=== EXERCISE PROMPT ===
Only the lines holding "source" are wanted here; copy each from the listing.

=== SUPPLIED MATERIAL ===

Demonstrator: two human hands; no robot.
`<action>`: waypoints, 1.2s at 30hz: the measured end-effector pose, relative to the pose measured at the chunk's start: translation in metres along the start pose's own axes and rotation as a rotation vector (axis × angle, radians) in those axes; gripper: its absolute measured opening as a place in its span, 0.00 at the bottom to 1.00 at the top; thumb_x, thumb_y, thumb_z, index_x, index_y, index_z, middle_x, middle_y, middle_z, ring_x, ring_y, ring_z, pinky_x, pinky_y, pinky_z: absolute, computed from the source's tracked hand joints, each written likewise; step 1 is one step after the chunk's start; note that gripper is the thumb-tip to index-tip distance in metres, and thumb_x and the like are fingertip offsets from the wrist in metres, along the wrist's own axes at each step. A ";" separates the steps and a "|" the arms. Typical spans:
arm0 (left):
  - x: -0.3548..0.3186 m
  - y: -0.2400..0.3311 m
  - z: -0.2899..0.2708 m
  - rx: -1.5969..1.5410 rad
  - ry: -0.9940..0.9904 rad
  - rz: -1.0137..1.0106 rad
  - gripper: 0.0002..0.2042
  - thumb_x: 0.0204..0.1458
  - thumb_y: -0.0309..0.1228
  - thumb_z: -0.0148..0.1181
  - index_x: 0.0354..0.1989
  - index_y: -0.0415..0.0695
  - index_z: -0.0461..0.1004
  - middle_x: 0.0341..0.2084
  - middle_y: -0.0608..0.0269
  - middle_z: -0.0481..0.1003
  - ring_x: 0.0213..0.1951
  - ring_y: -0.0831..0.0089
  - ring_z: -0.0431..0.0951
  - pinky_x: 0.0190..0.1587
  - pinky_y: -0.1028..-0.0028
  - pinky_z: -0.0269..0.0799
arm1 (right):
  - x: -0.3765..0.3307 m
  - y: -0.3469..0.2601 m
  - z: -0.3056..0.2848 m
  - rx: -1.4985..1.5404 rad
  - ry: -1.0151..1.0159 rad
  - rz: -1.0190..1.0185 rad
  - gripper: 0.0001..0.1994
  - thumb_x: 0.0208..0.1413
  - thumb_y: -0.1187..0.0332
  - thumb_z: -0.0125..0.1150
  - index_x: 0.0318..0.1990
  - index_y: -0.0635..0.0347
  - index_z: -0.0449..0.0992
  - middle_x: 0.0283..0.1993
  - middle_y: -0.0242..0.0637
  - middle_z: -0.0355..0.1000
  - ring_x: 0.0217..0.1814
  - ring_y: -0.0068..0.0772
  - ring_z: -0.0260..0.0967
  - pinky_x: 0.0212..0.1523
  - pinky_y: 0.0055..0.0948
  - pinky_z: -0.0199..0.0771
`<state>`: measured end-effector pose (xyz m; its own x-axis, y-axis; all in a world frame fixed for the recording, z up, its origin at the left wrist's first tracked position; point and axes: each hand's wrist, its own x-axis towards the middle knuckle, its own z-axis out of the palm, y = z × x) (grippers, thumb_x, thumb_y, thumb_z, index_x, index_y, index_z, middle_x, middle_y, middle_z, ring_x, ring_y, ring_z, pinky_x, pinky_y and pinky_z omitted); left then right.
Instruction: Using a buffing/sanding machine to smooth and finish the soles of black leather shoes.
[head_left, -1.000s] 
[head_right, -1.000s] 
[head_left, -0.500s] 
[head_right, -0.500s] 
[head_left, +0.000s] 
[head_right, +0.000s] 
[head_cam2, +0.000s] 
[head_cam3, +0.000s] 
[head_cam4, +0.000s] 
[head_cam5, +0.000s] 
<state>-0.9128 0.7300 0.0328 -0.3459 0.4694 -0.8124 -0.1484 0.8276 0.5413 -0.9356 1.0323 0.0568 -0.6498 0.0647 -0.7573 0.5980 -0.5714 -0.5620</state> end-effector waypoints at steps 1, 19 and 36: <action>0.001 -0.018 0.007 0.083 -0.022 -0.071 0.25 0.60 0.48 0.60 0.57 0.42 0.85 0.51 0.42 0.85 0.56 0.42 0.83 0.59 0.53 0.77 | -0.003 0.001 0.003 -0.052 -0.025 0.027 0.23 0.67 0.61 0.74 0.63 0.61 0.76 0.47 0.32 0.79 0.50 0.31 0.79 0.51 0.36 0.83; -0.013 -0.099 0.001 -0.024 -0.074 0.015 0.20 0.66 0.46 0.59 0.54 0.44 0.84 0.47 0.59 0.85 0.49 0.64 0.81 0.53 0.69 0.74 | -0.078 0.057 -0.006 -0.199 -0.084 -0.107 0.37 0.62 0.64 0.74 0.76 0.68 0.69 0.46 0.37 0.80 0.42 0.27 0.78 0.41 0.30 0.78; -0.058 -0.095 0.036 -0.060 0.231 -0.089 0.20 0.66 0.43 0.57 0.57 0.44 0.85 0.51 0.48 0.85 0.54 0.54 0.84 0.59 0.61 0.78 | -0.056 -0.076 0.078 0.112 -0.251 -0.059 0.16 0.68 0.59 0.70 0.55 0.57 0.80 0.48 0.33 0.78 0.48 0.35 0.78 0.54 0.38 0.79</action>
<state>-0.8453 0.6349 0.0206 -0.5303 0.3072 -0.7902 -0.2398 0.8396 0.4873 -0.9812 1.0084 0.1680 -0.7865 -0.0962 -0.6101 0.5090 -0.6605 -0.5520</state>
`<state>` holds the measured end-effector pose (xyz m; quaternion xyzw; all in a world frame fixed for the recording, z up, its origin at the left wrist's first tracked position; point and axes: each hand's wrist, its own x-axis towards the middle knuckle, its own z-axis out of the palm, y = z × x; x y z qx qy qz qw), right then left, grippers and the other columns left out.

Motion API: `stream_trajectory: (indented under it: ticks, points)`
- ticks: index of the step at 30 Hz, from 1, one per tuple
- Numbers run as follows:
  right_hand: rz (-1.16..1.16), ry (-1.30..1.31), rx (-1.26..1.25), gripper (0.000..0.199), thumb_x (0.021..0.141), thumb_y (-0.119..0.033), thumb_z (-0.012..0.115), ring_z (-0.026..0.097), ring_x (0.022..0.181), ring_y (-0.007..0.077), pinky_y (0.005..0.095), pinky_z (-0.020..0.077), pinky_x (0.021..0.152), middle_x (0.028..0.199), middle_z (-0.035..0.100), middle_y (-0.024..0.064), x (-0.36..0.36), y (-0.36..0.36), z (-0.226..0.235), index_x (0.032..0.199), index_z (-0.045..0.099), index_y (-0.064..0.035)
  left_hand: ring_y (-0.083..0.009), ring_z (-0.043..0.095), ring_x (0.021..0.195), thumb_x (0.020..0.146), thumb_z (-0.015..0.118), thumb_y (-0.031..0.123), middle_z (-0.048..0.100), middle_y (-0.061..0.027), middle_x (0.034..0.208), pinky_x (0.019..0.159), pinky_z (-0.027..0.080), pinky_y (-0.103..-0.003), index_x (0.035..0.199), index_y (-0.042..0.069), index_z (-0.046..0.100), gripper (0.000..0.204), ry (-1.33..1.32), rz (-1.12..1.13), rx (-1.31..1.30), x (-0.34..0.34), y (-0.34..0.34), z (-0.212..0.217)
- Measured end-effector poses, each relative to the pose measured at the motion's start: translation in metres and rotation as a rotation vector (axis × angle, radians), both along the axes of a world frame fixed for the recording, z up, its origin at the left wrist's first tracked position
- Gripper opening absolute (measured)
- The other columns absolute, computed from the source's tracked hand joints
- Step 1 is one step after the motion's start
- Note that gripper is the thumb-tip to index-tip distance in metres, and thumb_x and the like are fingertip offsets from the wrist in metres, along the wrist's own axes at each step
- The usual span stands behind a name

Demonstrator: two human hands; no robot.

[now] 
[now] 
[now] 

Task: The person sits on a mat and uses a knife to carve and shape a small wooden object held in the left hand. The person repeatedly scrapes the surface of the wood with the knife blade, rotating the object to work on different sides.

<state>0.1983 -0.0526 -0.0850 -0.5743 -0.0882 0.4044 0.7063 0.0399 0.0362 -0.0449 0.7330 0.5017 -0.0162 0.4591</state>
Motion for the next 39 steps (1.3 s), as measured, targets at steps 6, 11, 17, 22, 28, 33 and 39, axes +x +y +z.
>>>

=== YOUR RESPONSE ===
`<action>`: waypoints, 1.2s at 30hz: the measured end-effector pose, relative to the pose measured at the chunk's start: translation in metres along the start pose's own axes and rotation as a rotation vector (axis × angle, radians) in those axes; gripper: its absolute measured opening as a place in its span, 0.00 at the bottom to 1.00 at the top; thumb_x, thumb_y, thumb_z, index_x, index_y, index_z, middle_x, middle_y, middle_z, ring_x, ring_y, ring_z, pinky_x, pinky_y, pinky_z: absolute, computed from the source's tracked hand joints, each written likewise; step 1 is one step after the chunk's start; note that gripper is the thumb-tip to index-tip distance in metres, and thumb_x and the like are fingertip offsets from the wrist in metres, along the wrist's own axes at each step. A ";" separates the steps and a "|" the arms. Typical spans:
- The other columns absolute, computed from the source's tracked hand joints

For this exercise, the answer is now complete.